BEGIN INFORMATION SHOWN

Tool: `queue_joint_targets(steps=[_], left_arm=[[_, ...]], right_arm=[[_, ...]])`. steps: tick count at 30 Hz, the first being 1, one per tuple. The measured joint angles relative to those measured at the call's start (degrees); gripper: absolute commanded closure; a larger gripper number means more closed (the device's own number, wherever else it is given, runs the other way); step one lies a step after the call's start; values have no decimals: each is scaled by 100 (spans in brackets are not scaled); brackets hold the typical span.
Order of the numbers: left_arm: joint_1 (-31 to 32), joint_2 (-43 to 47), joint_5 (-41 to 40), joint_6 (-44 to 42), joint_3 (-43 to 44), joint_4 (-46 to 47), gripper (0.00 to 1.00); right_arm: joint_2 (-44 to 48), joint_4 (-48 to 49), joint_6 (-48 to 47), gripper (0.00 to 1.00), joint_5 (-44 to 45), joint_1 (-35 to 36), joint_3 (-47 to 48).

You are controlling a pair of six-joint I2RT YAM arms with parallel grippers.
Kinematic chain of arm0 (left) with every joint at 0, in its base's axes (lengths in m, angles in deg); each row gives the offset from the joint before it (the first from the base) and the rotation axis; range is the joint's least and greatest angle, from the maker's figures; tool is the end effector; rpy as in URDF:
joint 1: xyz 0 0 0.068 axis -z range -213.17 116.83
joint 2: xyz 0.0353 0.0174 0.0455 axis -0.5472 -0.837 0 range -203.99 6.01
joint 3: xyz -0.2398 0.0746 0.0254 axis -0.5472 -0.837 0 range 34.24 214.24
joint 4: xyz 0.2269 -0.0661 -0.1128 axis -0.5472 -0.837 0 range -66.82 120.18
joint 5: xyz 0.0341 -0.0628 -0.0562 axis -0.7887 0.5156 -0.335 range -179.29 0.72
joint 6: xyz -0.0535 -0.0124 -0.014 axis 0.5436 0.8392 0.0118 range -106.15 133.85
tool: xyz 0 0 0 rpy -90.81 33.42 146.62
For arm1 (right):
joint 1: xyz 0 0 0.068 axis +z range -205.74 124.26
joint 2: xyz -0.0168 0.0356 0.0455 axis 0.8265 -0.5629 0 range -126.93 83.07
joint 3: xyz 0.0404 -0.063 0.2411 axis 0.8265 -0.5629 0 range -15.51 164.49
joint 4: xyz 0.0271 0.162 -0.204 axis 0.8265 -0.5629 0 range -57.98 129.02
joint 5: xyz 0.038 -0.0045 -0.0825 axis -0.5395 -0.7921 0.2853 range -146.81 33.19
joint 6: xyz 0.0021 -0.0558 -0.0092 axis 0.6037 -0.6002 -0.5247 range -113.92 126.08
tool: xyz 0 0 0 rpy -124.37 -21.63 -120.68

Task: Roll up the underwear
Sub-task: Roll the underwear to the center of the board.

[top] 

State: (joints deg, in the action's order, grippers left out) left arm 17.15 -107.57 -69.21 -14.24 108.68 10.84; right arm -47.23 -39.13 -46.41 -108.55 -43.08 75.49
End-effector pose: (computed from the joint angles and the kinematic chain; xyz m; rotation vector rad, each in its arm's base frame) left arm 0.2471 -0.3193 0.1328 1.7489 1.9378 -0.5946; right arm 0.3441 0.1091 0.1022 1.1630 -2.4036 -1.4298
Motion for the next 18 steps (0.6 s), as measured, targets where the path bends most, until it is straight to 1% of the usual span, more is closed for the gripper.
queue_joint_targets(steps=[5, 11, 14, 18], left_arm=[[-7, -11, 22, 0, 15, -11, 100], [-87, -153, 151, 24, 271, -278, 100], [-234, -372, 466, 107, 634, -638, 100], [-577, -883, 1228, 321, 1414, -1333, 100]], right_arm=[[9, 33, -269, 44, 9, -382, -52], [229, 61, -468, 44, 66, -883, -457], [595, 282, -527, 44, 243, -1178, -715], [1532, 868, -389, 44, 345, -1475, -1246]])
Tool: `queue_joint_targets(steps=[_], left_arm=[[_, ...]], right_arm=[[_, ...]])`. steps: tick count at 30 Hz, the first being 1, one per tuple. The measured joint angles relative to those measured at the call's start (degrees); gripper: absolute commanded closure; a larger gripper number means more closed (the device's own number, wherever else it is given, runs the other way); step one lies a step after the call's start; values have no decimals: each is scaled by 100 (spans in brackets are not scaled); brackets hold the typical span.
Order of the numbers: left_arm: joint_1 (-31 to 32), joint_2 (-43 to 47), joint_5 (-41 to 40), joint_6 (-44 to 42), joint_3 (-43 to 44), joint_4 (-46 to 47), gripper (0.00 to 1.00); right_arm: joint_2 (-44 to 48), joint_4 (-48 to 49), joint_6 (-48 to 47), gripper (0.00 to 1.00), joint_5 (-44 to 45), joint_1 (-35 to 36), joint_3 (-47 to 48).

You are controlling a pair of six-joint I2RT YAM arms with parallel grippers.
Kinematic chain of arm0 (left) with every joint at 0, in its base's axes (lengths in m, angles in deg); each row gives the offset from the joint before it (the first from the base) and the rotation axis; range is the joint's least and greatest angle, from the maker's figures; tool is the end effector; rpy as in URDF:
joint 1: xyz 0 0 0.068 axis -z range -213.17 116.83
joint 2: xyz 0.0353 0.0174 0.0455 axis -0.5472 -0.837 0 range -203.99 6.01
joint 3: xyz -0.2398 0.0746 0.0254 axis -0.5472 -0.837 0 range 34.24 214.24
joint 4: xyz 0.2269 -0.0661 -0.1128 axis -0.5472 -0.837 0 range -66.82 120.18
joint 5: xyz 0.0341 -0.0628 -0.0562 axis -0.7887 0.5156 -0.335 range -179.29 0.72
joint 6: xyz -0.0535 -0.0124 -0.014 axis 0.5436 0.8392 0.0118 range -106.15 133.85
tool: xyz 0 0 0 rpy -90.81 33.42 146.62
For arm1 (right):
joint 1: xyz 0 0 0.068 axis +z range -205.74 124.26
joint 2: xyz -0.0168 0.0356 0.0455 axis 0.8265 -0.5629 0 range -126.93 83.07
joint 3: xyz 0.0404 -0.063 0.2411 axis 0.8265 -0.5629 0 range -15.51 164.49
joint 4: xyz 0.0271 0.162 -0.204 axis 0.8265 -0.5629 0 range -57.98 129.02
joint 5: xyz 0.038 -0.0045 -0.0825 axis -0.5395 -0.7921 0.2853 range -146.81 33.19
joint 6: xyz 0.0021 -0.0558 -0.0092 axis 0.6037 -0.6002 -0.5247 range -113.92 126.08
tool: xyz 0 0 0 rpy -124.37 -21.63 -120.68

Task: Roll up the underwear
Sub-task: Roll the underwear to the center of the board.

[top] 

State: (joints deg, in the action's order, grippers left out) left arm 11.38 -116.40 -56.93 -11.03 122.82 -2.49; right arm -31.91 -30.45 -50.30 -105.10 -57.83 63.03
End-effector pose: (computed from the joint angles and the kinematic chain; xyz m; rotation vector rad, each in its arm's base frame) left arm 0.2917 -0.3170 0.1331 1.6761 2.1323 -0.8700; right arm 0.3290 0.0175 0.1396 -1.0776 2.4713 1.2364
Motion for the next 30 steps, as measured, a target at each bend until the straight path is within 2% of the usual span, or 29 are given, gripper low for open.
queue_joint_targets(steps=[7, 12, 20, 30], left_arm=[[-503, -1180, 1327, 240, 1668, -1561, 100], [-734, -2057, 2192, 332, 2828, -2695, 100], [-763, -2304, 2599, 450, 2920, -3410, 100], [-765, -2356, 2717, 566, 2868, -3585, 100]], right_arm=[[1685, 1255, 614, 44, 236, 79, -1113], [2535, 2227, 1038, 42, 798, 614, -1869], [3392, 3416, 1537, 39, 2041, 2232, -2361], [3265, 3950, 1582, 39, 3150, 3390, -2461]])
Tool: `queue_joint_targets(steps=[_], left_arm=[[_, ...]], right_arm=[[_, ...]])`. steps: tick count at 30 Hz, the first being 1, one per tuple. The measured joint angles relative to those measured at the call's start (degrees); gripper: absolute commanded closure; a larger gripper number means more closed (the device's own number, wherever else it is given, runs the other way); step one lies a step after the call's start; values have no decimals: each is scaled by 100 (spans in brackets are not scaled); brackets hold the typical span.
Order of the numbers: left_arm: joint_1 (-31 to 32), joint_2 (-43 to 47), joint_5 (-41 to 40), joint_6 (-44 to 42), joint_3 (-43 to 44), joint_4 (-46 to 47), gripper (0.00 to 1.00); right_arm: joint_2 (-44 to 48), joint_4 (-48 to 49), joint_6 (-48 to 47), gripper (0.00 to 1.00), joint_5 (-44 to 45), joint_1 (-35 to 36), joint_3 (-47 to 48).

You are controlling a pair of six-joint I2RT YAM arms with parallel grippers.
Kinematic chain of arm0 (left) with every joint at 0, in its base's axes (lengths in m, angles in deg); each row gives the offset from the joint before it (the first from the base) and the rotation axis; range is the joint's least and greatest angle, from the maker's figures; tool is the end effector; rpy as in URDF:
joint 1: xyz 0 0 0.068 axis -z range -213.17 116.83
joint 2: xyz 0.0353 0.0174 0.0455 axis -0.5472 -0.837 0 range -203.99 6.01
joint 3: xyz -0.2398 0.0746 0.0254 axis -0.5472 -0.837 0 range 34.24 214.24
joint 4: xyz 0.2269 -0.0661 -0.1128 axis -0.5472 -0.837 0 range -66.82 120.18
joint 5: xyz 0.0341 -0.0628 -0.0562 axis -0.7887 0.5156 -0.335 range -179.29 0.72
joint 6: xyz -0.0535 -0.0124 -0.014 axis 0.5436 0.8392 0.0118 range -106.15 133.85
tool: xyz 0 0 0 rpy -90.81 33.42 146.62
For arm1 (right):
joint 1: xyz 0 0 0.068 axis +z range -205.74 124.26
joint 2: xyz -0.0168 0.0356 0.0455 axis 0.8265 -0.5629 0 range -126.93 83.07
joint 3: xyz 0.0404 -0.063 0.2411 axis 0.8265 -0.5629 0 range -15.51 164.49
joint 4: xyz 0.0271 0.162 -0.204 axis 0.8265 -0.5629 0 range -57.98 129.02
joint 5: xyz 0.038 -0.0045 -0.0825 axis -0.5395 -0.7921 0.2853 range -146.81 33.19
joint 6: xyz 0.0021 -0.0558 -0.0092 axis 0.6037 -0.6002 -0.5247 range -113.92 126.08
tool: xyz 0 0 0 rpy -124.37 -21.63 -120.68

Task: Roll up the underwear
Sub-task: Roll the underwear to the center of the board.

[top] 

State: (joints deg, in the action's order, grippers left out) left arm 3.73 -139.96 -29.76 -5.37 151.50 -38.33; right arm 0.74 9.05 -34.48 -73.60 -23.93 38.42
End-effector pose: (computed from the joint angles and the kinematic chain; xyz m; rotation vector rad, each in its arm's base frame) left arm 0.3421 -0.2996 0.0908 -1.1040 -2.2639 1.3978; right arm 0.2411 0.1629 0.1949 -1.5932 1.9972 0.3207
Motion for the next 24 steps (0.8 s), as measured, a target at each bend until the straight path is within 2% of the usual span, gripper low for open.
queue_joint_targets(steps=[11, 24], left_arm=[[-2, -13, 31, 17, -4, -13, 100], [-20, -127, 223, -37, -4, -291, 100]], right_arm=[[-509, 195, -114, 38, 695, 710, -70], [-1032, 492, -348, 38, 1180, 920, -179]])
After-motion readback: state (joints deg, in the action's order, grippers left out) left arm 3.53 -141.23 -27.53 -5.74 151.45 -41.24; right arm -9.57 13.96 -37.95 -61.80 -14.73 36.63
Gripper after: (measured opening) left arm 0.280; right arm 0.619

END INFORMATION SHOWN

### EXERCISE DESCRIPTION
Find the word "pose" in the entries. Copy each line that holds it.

### RESULT FOR THIS TASK
End-effector pose: (computed from the joint angles and the kinematic chain; xyz m; rotation vector rad, each in its arm's base frame) left arm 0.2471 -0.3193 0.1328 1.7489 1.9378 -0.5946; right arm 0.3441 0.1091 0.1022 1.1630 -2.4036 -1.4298
End-effector pose: (computed from the joint angles and the kinematic chain; xyz m; rotation vector rad, each in its arm's base frame) left arm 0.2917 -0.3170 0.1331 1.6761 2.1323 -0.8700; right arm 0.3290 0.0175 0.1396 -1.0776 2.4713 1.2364
End-effector pose: (computed from the joint angles and the kinematic chain; xyz m; rotation vector rad, each in its arm's base frame) left arm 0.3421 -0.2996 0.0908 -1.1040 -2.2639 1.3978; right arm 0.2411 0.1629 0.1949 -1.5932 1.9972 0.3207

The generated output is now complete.